Task statement → Go through the lines below. Copy those with "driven".

┌──

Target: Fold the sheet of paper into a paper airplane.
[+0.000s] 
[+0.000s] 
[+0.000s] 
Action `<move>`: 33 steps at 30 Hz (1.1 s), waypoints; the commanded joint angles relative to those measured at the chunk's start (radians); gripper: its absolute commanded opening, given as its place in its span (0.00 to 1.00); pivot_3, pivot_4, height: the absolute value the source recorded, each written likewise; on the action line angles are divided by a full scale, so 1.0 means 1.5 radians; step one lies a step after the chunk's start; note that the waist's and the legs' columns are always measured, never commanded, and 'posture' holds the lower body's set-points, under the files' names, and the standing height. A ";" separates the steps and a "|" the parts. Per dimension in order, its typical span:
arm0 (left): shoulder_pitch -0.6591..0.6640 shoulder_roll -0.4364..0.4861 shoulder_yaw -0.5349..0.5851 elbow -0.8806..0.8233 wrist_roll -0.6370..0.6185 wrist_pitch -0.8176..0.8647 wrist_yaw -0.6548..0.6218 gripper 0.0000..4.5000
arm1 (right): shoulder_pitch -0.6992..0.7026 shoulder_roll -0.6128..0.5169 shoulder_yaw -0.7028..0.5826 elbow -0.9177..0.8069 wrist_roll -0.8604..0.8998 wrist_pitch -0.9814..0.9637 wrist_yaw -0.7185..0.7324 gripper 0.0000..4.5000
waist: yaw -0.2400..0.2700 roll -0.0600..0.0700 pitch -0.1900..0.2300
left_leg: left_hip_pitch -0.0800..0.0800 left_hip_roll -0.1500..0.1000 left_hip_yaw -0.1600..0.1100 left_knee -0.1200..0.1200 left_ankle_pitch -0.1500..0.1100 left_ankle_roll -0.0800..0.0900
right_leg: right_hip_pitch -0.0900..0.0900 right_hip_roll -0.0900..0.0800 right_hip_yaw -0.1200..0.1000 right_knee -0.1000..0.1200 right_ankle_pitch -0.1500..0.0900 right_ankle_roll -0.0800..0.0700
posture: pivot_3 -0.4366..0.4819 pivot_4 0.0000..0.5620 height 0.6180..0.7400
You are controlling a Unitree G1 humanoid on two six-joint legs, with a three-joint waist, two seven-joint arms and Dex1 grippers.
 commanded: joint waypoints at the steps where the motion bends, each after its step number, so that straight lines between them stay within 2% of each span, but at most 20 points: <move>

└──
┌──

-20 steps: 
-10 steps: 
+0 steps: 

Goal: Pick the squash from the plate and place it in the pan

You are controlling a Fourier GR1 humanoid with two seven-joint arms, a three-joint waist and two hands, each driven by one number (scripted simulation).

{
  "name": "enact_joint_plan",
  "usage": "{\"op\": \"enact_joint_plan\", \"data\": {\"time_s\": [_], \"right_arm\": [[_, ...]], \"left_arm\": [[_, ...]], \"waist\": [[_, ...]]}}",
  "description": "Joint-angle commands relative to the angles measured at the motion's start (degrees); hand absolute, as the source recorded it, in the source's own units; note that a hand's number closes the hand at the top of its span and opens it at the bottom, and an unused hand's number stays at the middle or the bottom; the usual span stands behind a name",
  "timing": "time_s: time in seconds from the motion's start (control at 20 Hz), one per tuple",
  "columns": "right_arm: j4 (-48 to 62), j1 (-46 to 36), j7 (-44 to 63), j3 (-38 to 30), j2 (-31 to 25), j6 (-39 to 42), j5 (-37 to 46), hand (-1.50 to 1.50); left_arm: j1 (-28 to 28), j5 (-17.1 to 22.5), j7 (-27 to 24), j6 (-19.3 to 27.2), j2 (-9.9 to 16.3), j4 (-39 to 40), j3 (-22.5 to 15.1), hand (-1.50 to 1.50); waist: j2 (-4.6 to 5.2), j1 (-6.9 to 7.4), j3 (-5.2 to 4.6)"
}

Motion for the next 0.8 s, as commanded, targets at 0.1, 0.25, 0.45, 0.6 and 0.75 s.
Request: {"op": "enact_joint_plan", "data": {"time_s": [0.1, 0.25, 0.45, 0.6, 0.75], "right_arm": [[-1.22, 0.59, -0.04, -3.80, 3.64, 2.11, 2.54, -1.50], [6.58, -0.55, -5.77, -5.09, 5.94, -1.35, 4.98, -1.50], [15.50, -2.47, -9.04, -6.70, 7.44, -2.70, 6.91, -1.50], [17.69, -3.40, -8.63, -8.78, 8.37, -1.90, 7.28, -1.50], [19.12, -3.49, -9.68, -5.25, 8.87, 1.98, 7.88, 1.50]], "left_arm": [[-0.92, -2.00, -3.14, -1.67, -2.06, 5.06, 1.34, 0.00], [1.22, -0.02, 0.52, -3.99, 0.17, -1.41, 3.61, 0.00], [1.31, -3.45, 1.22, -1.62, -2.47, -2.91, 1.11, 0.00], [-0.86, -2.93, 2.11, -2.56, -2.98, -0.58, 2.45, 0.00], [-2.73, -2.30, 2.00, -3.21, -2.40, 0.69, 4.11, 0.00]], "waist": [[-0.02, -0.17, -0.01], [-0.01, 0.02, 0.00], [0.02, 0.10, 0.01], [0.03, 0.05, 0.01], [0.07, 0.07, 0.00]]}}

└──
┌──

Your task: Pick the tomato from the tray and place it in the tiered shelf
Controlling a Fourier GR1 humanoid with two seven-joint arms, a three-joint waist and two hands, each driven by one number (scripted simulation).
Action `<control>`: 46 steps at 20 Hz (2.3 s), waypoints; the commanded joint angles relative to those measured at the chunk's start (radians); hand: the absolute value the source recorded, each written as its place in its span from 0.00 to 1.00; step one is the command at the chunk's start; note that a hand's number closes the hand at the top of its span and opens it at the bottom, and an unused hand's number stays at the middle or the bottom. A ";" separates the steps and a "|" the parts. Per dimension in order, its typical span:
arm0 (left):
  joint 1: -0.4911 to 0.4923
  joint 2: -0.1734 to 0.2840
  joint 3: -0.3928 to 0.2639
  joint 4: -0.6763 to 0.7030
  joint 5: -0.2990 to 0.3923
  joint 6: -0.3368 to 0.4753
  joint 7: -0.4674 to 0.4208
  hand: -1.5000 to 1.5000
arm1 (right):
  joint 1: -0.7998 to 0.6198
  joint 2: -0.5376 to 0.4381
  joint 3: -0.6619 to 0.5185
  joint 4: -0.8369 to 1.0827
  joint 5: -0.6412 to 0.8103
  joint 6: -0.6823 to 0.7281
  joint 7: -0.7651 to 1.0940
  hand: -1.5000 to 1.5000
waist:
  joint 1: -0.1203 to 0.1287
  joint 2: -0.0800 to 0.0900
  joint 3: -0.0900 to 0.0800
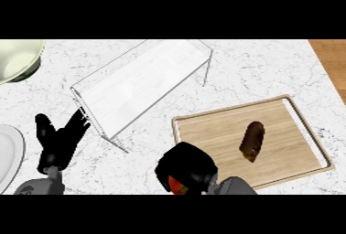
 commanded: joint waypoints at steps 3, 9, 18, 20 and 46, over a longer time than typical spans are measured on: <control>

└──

Output →
You are controlling a Fourier GR1 humanoid with two seven-joint arms, a three-joint waist and two hands, each driven by one number (scripted simulation).
Controlling a Fourier GR1 humanoid with two seven-joint arms, a three-joint waist and two hands, each driven by one number (scripted simulation).

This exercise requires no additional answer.